Temos de diferenciar repressão de controle. Maduro não controla nada na Venezuela. Falemos sobre a inflação, por exemplo: absolutamente descontrolada, uma hiperinflação. Falemos sobre a segurança: a lei é imposta pelas facções criminosas. Falemos sobre soberania: Maduro não controla o território e, hoje, na Venezuela, operam cartéis de narcotráfico e terroristas. A ditadura não tem, nem terá, legitimidade. Tem força bruta, mas legitimidade, não. Tampouco direito ou justiça. Todo mundo sabe que Maduro é um ditador, que usurpa, pela força, a Presidência da Venezuela, causando morte e dor a milhões. A ditadura está assinalada pela ilegitimidade. A legitimidade reside nas autoridades, cujo mandato emana da vontade livre e soberana do povo venezuelano. As forças democráticas terão firmeza de não desviar do caminho.
Analistas acusam a oposição de estar fragilizada e dizem que Guaidó apenas se mantém como figura simbólica...
Os altos e baixos são próprios de uma luta ampla e sacrificada. Milhões de pessoas sofrem, diariamente, com a fome, a pobreza, doenças, repressão e torturas. Milhões se encontram no exílio. Milhões de jovens profissionais, de estudantes universitários tiveram de deixar tudo e sair do país empurrados pela crise provocada pela ditadura. Todos pensamos e queremos uma mudança urgente. Mas todos sabemos que não podemos nos render, que devemos seguir lutando até a vitória. Eu sei que esta luta travada por nós tem muitos altos e baixos, mas estou convencido de que o importante, o que marcará o resultado final, será nossa capacidade de superar todas as adversidades e seguir até vencer. Lembro-me muito de (Simón) Bolívar: “Deus concede a vitória à constância”.

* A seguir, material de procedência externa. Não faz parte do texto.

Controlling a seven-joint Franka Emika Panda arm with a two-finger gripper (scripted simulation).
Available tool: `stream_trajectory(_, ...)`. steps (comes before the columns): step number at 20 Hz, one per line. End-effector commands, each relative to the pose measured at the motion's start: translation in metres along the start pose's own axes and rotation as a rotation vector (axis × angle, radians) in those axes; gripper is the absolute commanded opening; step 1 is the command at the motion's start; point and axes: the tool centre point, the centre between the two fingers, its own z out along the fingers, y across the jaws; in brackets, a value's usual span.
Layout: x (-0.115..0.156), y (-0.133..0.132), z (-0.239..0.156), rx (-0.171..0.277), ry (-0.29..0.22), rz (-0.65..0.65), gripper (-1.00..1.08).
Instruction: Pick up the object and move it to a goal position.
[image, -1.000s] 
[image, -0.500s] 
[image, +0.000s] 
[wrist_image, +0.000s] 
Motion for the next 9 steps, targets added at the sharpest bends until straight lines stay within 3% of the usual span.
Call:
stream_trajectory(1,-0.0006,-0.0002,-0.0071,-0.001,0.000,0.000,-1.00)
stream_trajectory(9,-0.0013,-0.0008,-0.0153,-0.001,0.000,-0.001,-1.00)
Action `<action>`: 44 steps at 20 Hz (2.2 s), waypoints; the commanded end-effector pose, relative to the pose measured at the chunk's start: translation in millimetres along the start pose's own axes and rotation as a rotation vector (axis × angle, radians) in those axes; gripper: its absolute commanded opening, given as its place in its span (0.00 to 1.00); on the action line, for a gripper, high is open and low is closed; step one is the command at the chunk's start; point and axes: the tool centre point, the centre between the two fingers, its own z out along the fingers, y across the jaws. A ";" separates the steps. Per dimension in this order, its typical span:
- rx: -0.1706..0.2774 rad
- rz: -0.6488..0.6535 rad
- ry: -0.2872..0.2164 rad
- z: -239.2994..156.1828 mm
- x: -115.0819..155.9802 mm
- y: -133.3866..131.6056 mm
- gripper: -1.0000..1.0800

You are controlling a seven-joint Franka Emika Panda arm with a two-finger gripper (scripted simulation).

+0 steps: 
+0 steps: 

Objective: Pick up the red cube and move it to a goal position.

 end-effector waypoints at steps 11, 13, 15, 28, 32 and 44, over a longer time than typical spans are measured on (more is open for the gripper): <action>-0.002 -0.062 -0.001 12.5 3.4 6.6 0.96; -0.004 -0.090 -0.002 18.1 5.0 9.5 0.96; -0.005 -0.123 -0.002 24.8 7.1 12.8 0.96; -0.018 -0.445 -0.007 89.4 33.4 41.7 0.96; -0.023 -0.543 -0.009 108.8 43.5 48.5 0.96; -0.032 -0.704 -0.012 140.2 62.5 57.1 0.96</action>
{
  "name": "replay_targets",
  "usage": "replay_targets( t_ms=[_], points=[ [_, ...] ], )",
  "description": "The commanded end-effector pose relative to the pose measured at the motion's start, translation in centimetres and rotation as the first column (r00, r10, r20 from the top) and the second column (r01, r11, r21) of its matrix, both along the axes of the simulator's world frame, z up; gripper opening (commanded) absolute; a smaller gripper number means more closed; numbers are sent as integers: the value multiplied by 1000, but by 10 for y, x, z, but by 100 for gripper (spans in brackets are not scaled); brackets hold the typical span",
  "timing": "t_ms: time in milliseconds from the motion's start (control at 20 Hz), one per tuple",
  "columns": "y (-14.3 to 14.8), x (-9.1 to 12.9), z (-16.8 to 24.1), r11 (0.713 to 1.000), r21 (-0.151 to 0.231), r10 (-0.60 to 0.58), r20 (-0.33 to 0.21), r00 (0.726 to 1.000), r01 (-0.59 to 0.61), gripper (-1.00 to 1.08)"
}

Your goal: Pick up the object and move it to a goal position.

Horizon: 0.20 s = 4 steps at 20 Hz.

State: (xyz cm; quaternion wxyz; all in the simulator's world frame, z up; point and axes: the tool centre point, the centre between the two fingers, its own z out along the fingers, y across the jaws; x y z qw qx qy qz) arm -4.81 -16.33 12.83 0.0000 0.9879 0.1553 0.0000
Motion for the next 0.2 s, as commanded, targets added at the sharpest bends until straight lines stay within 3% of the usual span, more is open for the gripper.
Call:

Por que o senhor deixou a Venezuela?
Quando tomei a difícil e dolorosa decisão de sair da Venezuela, o fiz porque me convenci de que, nesta circunstância, posso ser mais útil para a luta pela liberdade estando fora do país. Nunca quis sair de minha nação, nem mesmo quando uma prisão injusta e um julgamento infame se levantaram contra mim. Preferi o cárcere ao exílio. Passei vários anos confinado em uma prisão militar. O cárcere foi um tempo duro, não apenas para mim, mas para toda a minha família. No entanto, eu o suportei com a convicção de que o sacrifício era muito valioso e necessário para a luta pela liberdade. Onde quer que eu esteja, na minha casa em Caracas, na prisão, refugiado em uma embaixada ou no exílio, levanto-me e luto todos os dias, onde e como for, até alcançar a mudança que a Venezuela tanto necessita. Sair da Venezuela produz dor e nostalgia. É uma dor profunda que não só afeta a mim, mas a todos os 5 milhões de venezuelanos que foram obrigados a deixar o país devido a pior crise humanitária e política provocada pela ditadura de Maduro.